Un album qui a été retardé bien sûr pour cause de confinement, mais qui traite d’un fait historique, d’une forme finalement de catastrophe sanitaire qui aurait pu être évitée. Radium Girls retrace le destin de ces femmes américaines qui enduisaient de radium phosphorescent les aiguilles des montres militaires. On est en 1918 et, pendant des années, ces femmes porteront à leur lèvres pour les humidifier les pinceaux enduits de radium. Ou se serviront du produit pour se maquiller. Elles en mourront pour beaucoup, ignorantes du danger, et auront du mal à faire reconnaitre par l’État leur empoisonnement quasi volontaire puisque employeur et scientifiques de la marque savaient. Un film vient d’ailleurs de sortir sous le même titre sur chaines TV et diffusé aux USA en 2018. C’est Cy qui a écrit et dessiné cet album, et là on est bluffé par la force, la beauté du trait, son réalisme, son émotion aussi qui mord sur les grandes formes du temps, l’art nouveau puis art déco. Un album en tout point remarquable, ça fait du bien, dont on avait envie de parler et à mettre de côté dans sa liste de priorités à acheter absolument.

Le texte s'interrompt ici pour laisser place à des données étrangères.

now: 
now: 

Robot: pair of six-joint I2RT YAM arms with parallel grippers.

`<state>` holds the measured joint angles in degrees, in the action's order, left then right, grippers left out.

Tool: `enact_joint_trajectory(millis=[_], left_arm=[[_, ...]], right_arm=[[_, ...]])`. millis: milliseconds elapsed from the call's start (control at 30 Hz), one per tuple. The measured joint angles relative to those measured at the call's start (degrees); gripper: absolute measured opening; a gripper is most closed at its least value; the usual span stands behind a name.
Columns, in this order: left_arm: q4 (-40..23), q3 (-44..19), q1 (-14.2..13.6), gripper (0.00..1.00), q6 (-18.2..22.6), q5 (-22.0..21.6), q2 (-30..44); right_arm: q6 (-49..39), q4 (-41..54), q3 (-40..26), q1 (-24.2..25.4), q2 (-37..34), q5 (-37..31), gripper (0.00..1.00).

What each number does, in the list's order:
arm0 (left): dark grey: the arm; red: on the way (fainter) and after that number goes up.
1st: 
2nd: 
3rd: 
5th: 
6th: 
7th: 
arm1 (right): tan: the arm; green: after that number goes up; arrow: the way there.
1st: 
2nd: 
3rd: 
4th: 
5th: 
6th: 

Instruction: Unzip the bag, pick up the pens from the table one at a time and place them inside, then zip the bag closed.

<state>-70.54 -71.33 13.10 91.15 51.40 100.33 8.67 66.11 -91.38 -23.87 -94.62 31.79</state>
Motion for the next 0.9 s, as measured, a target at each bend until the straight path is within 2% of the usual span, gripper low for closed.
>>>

On pourra rencontrer Cy et découvrir son nouvel album le mercredi 26 août 2020 à la Galerie Achetez de l’Art 24 rue de Lappe – 75011 Paris. Une dédicace a lieu à partir de 16h, le vernissage à partir de 19h.

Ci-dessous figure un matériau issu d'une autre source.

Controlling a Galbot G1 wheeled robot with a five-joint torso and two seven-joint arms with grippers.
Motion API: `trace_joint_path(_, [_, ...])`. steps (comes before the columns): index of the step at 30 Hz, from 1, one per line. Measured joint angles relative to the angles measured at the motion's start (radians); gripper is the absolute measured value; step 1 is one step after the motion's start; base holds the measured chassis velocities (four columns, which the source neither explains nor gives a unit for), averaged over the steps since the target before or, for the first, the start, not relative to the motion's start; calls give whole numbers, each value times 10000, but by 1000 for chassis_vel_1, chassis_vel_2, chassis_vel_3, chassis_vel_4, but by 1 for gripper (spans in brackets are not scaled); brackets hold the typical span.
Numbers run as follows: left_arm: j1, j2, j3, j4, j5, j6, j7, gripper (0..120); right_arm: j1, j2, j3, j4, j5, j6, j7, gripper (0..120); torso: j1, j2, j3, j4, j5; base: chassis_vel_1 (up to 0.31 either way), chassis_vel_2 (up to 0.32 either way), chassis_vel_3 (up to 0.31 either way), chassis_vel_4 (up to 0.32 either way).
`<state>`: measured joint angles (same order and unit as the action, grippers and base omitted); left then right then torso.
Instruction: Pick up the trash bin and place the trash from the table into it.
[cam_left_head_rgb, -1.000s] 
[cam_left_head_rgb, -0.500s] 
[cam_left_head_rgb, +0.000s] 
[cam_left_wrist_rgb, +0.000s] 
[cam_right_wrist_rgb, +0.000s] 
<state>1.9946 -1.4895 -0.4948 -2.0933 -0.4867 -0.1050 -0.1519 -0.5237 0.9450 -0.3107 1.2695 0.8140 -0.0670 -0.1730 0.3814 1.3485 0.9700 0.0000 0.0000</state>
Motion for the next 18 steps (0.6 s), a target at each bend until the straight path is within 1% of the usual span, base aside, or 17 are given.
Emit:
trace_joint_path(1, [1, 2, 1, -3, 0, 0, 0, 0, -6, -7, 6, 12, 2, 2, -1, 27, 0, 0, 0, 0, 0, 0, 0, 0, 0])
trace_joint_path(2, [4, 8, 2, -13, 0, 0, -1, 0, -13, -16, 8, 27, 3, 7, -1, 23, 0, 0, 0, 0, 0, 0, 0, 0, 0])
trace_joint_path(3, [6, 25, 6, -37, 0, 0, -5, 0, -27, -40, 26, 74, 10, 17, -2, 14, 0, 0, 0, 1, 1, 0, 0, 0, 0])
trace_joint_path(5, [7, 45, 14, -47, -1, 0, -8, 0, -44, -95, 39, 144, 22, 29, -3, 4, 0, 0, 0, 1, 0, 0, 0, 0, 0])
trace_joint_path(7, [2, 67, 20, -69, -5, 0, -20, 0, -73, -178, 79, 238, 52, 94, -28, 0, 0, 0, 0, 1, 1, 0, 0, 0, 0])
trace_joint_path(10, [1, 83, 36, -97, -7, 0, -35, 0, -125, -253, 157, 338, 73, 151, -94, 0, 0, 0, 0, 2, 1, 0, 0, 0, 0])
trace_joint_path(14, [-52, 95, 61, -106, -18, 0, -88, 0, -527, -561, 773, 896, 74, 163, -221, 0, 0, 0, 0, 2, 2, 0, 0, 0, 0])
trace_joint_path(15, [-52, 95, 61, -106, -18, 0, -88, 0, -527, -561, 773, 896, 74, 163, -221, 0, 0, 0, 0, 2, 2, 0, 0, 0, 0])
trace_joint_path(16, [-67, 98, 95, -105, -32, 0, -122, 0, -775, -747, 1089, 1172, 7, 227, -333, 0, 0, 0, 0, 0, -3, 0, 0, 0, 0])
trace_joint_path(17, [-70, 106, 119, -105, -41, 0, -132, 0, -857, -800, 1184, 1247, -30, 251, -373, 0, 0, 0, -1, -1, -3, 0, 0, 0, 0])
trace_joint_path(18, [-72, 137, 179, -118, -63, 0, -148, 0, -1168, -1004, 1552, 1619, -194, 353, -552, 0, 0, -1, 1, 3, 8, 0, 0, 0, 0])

Orange, USA, New Jersey 1918. Mollie, Grace, Katherine, Albina, Edna travaillent dans une usine de fabrication de montres. On enduit les chiffres de radium qui permet de voir l’heure la nuit. Grace explique à Edna comment faire, mouiller le pinceau avec la bouche, prendre un peu de radium produit cher et peindre les chiffres. Mais il faut mouiller souvent le pinceau à la bouche et donc absorber du radium. Les filles se surnomment les ghost girls car le radium se diffuse dans leur corps et elles sont phosphorescentes. Elles sont solidaires et pour s’amuser, sans conscience du danger, se maquillent aussi au radium.

Cy.
Cy.. Lisa Miquet ©

Les choses vont rapidement mal tourner. Un médecin de la société tente de les mettre en garde et il est viré. Mais devant ces symptômes de plus en plus graves, les Radium Girls vont avoir des doutes. Même si on leur répond que comment un instant penser que, si c’était dangereux, on leur demanderait de le faire. De quoi rappeler quelques déclarations péremptoires gouvernementales françaises en janvier, février dernier. Cy (Le Vrai sexe de la vraie vie) signe un album qui offre à ces oubliées une belle tribune, sacrifiées par une économie sans états d’âme. On revient sur son trait et sur son découpage parfait tout au long des 120 pages de l’album. Et sur son humanisme émouvant qui parle au nom de ces femmes qu’il ne faut pas oublier.